• [INSTRUCTIONS FOR THE TASK]: Locate the line bearing "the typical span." in the material below, then reproduce it and each following line up to and including the line bearing "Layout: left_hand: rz".

Segment Start: SUPPLIED INFORMATION

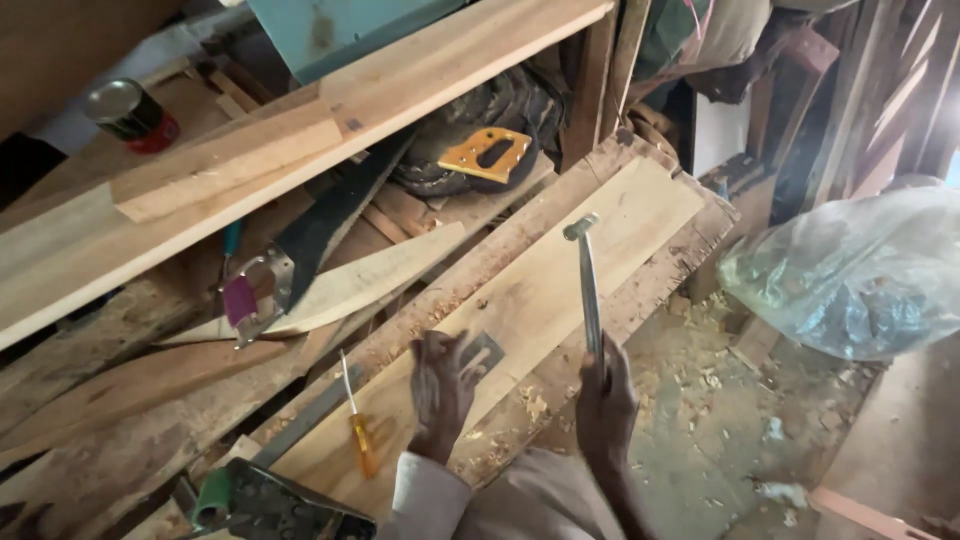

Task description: The person uses a hammer to tap a metal square on a wooden plank, then removes the blade from a hand plane, cleans it, and reinserts it. They adjust the blade depth using a screwdriver and test the plane on the wood.

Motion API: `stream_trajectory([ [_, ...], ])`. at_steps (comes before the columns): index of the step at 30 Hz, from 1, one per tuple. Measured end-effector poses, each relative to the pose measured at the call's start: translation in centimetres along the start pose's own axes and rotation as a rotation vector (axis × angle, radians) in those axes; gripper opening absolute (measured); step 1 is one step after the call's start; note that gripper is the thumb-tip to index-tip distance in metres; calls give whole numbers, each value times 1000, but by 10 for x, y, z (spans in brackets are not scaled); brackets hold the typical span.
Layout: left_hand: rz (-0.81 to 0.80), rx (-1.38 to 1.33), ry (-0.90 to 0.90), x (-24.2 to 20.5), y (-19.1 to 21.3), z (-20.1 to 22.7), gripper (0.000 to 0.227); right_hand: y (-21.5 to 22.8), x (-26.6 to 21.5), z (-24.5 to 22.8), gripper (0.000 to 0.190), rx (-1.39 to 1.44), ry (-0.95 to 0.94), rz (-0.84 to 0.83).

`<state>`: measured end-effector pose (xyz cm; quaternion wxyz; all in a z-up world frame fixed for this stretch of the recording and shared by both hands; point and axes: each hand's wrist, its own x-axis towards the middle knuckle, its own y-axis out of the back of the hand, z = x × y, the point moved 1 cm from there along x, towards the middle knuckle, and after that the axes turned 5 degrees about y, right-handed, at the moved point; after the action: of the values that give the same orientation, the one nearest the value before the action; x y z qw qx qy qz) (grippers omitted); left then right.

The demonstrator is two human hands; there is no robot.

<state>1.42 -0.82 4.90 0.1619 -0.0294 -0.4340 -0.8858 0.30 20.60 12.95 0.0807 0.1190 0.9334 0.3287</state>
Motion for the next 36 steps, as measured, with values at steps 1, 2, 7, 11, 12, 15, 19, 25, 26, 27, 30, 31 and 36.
stream_trajectory([
  [1, 61, 55, 28, -2, 3, 1, 71, -4, -8, 14, 51, 49, 30, -18],
  [2, 122, 110, 57, -5, 6, 2, 80, -8, -17, 27, 51, 97, 60, -36],
  [7, 170, 34, 34, -41, 18, -6, 74, 9, -27, -9, 57, 156, 408, -93],
  [11, 206, -54, 60, -47, 18, -8, 46, 2, -42, -1, 48, -84, 579, -198],
  [12, 206, -58, 64, -48, 17, -7, 46, 3, -45, -2, 48, -89, 580, -200],
  [15, 180, -43, 98, -48, 18, -8, 49, 5, -50, -16, 53, 13, 685, -198],
  [19, 238, -64, 58, -50, 16, -8, 46, -9, -53, 15, 48, -124, 800, 8],
  [25, 227, -22, -55, -49, 25, -6, 44, -16, -44, 22, 70, -357, 538, -466],
  [26, 192, 25, -73, -48, 25, -10, 43, -14, -43, 15, 64, -281, 512, -452],
  [27, 182, 5, -65, -54, 18, -10, 43, -15, -48, 24, 64, -304, 501, -453],
  [30, 271, -27, -75, -45, 19, -15, 47, -29, -49, 29, 57, -282, 497, -448],
  [31, 291, -42, -71, -47, 24, -9, 47, -24, -49, 26, 66, -290, 498, -444],
  [36, 265, -40, -13, -48, 21, -6, 41, -6, -55, -3, 51, -203, 538, -292],
])
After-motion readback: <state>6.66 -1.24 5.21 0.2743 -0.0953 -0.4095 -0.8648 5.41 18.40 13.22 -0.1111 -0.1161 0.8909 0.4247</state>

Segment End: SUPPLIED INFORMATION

• [WRITTEN RESPONSE]:
Motion API: `stream_trajectory([ [_, ...], ])`. at_steps (comes before the columns): index of the step at 30 Hz, from 1, one per tuple. Measured end-effector poses, each relative to the pose measured at the call's start: translation in centimetres along the start pose's own axes and rotation as a rotation vector (axis × angle, radians) in those axes; gripper opening absolute (measured); step 1 is one step after the call's start; note that gripper is the thumb-tip to index-tip distance in metres; calls give whole numbers, each value times 1000, but by 10 for x, y, z (spans in brackets are not scaled); brackets hold the typical span.
Layout: left_hand: rz (-0.81 to 0.80), rx (-1.38 to 1.33), ry (-0.90 to 0.90), x (-24.2 to 20.5), y (-19.1 to 21.3), z (-20.1 to 22.7), gripper (0.000 to 0.227); right_hand: y (-21.5 to 22.8), x (-26.6 to 21.5), z (-24.5 to 22.8), gripper (0.000 to 0.190), rx (-1.39 to 1.44), ry (-0.95 to 0.94), rz (-0.84 to 0.83).

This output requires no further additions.